Samstag, 21. März 2009


Tagebuch #2

You don't feel like mine anymore
This night i wrestle with pride on the floor
That's cos you don't look back like i look back
That's cos you don't look back like i look back

(The Duke Spirit, "My Sunken Treasure")



Regelmäßiger vorbeischauen, hieß es zuletzt. Berlin in kleinen Dosen, quasi mal vorbeipaddeln, Elbe und Spree, ein Boot führen und nicht nur Gast sein. Eigene Orte schaffen, neue Erinnerungen, die den Blick durch zerkratzte S-Bahn-Scheiben überlagern, wenn draußen wehmütig bekannte Stationennamen vorbeiwischen.



Museum für Kommunikation also, viel Andrang, Gläser klirren, ziehen Menschen an wie eine Lockrufpfeife. Nachdenken über Distanz und Distanzlosigkeit, soziale Scharaden und Dos and Don'ts auf dem Gesellschaftsparkett. Oder besser nicht.

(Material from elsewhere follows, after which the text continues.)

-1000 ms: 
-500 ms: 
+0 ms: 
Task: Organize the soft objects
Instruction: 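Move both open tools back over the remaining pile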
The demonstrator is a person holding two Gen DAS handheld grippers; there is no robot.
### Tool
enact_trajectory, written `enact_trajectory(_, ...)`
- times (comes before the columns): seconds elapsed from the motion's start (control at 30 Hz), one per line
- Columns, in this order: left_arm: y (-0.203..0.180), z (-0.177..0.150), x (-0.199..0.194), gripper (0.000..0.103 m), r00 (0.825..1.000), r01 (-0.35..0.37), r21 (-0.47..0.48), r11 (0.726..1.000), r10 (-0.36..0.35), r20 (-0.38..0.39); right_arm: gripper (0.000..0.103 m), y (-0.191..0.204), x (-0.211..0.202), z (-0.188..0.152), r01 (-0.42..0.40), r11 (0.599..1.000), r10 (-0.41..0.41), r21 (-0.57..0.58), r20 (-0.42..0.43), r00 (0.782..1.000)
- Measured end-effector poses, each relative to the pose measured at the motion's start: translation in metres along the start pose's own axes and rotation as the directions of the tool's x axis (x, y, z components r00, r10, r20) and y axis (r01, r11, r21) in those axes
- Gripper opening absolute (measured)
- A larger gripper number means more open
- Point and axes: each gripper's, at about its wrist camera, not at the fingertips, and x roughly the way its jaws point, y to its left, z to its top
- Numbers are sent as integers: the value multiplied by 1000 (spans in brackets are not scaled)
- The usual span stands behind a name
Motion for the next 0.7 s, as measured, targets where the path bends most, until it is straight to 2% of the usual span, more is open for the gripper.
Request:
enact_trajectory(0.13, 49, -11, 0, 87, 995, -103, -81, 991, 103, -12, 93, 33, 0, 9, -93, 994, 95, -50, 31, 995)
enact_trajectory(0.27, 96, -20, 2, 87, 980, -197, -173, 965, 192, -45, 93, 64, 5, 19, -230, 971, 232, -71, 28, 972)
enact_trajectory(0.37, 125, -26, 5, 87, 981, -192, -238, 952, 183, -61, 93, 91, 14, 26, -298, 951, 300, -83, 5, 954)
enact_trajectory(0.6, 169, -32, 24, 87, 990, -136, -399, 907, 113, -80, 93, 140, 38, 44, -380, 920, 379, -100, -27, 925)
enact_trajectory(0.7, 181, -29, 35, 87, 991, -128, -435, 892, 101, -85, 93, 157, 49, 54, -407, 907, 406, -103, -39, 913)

Das ist mein Abend, denke ich, beiße mir auf die Zunge, als im Treppenhaus ein Satz an mich gerichtet wird, zu dem ich gleichzeitig "Ja, natürlich, sehe ich genau so" und "Nein, das ist doch nur ein Bild für etwas anderes" sagen möchte. Aber falscher Ort, falscher Anlaß, falsches Gegenüber für so etwas verquer Zerrissenes, Mißverständliches gilt es auszuhalten - und den Springteufel lassen wir an diesem Abend besser im Kästchen. Zumal der Haken bedrohlich geöffnet wurde. Schweigen also im Museum für Kommunikation, ich betrachte die Wände, vor die man gemeinhin die Sachen fährt.






Eigentlich ist der Abend ein Bloggertreffen, dabei gehe ich gar nicht mehr zu so etwas. Wie sich das anhört. Als seien Menschen aus Papier. Mek, Miss Monolog, Kinky und Frau Kopffüßler sehe ich, Frau Casino hat es zu meiner Freude noch geschafft, sagt mir etwas für mit auf den Nachhauseweg, Frau Gaga macht sich leichtbestrumpft davon, das hingegen wird ein Nachspiel haben.

Fliesensuchen, eng bekritzelte Tagebücher aus echtem Papier bestaunen, dann das Holzklotzdiarium von Anke Gröners Opa. Das ist wirklich wunderbar. Sehr faszinierende kleine Details überall, aber ich bin zu hibbelig, ich bin zu aufgebracht, ich bin zu aufgedreht, ich würde gerne allen am Ärmel zupfen, eine Rauchen, einen unglaublich geistreichen Witz reißen, der das toll illuminierte Glasdach aus dem Lichthof sprengt. Oder etwas ganz anderes.

Es gibt schlimmeres, sage ich mal mit hanseatischer Nüchternheit, als zwischen Madame Modeste und Anousch zu sitzen und darüber nachzudenken, ob Nüchternheit wirklich eine Option ist. Während das Gespräch auf nautische Themen kommt, entwickeln Wortschnittchen und 40Something die Idee einer Blogger-Kommune im noch näher zu definierenden Osten. (Ich bleibe dabei, es muß Wasser in der Nähe sein.) Wo aber werden wir unsere Leichen verscharren?

Den Abend über versuche ich, ein Bonmot zu formulieren, das sich um das Produkt dreht, daß Anouschs und meine Heimatstädte verbindet: die Rauhfaser. Irgendwas mit wie etwas in verschiedenen Farben daherkommen kann, aussieht wie eine grobverputzte Wand. Und darunter doch nur, na ja, Papier. Ein Bild nämlich über etwas Zerrissenes. Es klingt albern, es klingt falsch. Berlin ist immer noch nicht richtig, und vielleicht sind an diesem Abend die Menschen einfach zu nett zu mir. Ich möchte Madame Modeste sagen, wie toll sie aussieht, ich möchte schreien, ich möchte laut rufen "Entschuldigung" (kann man ab und zu mal tun), sagen, daß es weh tat, ich möchte etwas in mein Tagebuch schreiben, eine Frage formulieren. Wie oft wohl kann man sein Herz verlieren?

"Der Rest", heißt es bei PeterLicht, "ist Hobby."